:: Work order ::
Repeat only the stretch of lines below that runs from the line with "A thing is named, a" through the line with "3. Examine the image below", unaltered.

*-*-*

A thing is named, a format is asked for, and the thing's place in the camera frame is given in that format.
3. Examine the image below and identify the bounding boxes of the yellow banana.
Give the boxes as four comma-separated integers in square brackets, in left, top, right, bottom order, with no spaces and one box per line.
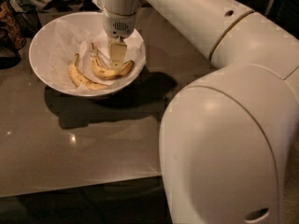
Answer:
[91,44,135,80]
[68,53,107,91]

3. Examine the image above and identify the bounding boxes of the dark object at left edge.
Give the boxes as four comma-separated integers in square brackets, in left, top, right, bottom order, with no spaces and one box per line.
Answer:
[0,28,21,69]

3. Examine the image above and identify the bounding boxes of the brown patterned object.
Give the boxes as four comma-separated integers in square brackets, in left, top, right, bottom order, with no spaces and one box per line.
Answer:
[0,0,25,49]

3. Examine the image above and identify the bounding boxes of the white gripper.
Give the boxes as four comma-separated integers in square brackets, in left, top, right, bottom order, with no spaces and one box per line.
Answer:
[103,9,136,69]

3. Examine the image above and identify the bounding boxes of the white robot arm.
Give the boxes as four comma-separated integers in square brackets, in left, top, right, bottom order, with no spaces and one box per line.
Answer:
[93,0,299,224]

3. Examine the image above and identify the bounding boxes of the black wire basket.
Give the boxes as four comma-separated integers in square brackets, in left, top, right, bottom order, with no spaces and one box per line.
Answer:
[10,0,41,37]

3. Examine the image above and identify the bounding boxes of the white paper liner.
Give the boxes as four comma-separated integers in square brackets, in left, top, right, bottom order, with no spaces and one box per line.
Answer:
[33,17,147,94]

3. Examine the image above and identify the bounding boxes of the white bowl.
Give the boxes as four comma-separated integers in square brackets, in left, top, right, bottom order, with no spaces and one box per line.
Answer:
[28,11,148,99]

*-*-*

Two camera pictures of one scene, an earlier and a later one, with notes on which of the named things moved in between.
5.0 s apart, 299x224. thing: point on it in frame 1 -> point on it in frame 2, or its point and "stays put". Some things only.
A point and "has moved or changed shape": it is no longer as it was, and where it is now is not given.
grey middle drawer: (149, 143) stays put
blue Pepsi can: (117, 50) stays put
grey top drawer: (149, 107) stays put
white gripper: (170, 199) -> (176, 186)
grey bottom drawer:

*-*-*

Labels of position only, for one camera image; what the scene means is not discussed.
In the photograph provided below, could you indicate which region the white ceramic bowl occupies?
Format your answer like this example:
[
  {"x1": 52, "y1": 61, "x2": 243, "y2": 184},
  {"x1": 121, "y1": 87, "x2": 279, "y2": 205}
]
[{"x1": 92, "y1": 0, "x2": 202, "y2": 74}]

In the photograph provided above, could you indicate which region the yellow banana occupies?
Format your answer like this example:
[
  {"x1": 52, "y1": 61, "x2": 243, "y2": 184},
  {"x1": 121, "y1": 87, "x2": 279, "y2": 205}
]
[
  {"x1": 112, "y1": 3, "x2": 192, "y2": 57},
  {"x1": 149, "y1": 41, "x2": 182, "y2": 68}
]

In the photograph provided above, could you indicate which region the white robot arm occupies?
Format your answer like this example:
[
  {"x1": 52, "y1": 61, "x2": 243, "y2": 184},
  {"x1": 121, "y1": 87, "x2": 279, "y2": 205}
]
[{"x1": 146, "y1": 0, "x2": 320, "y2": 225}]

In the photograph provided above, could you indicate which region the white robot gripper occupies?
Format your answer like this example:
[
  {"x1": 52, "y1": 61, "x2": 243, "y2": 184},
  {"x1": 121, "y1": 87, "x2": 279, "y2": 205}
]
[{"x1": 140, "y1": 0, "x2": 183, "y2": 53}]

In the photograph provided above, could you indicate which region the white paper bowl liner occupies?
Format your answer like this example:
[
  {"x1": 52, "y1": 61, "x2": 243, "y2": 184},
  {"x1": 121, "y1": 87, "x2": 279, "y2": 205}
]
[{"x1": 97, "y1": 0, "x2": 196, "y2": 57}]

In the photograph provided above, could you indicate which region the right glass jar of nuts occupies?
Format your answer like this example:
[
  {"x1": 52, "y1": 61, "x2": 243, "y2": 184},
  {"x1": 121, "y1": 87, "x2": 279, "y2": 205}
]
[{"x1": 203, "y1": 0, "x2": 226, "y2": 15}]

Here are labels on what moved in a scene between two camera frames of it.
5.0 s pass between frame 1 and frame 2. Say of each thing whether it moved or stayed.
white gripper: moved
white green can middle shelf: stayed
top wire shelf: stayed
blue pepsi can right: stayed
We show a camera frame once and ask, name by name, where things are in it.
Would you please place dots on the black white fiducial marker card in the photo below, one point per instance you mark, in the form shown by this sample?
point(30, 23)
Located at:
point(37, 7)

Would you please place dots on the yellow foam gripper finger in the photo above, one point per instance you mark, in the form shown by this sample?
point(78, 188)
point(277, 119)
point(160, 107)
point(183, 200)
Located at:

*-*-*

:: Expected answer ::
A thing is named, a format is asked for, and the thing's place in the camera frame is given in that format.
3. Examine the image below and identify the bounding boxes of the yellow banana.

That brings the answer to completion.